Start of Block
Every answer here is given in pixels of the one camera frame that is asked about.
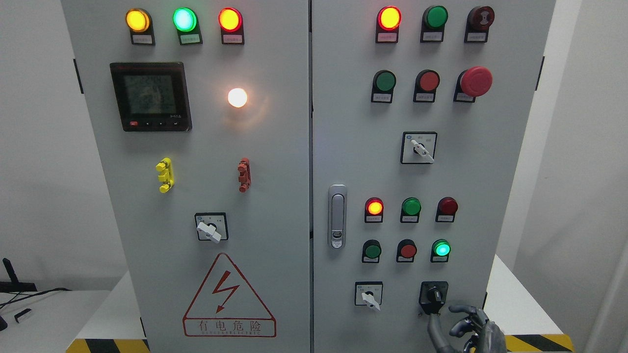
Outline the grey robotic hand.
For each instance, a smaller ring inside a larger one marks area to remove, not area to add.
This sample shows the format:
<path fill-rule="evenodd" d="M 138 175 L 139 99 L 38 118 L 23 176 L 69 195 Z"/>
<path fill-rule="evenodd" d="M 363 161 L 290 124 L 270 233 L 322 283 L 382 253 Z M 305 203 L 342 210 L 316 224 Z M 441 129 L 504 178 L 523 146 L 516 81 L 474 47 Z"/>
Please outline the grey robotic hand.
<path fill-rule="evenodd" d="M 507 346 L 505 343 L 505 335 L 500 327 L 491 321 L 484 310 L 469 305 L 453 305 L 448 307 L 451 313 L 464 312 L 467 314 L 465 318 L 456 323 L 449 335 L 453 337 L 462 337 L 466 333 L 473 333 L 471 338 L 465 343 L 462 350 L 463 353 L 470 353 L 474 348 L 476 353 L 506 353 Z M 428 327 L 431 343 L 438 353 L 459 353 L 454 349 L 445 338 L 442 332 L 440 316 L 431 314 Z"/>

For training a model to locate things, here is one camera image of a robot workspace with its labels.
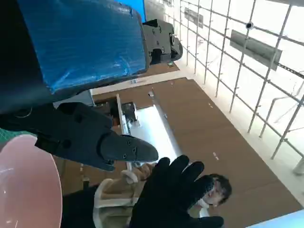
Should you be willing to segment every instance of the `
End of Block
## How to complete this task:
Please transcribe each entry exactly and exclude any image it contains.

## Solution to this problem:
Every answer here is given in pixels of the one camera frame that is asked about.
Outline the grey robotic hand.
For each instance, a smaller ring inside a larger one marks area to remove, not area to add.
This sample shows the format:
<path fill-rule="evenodd" d="M 138 175 L 139 99 L 38 118 L 23 176 L 69 195 Z"/>
<path fill-rule="evenodd" d="M 363 161 L 290 124 L 270 233 L 322 283 L 382 253 Z M 305 203 L 342 210 L 316 224 Z M 441 129 L 504 178 L 523 146 L 516 81 L 474 47 Z"/>
Please outline the grey robotic hand.
<path fill-rule="evenodd" d="M 507 346 L 505 343 L 505 335 L 500 327 L 491 321 L 484 310 L 469 305 L 453 305 L 448 307 L 451 313 L 464 312 L 467 314 L 465 318 L 456 323 L 449 335 L 453 337 L 462 337 L 466 333 L 473 333 L 471 338 L 465 343 L 462 350 L 463 353 L 470 353 L 474 348 L 476 353 L 506 353 Z M 428 327 L 431 343 L 438 353 L 459 353 L 454 349 L 445 338 L 442 332 L 440 316 L 431 314 Z"/>

For training a model to locate things, here is one camera image of a robot workspace with its labels.
Should you be willing to segment every instance of the `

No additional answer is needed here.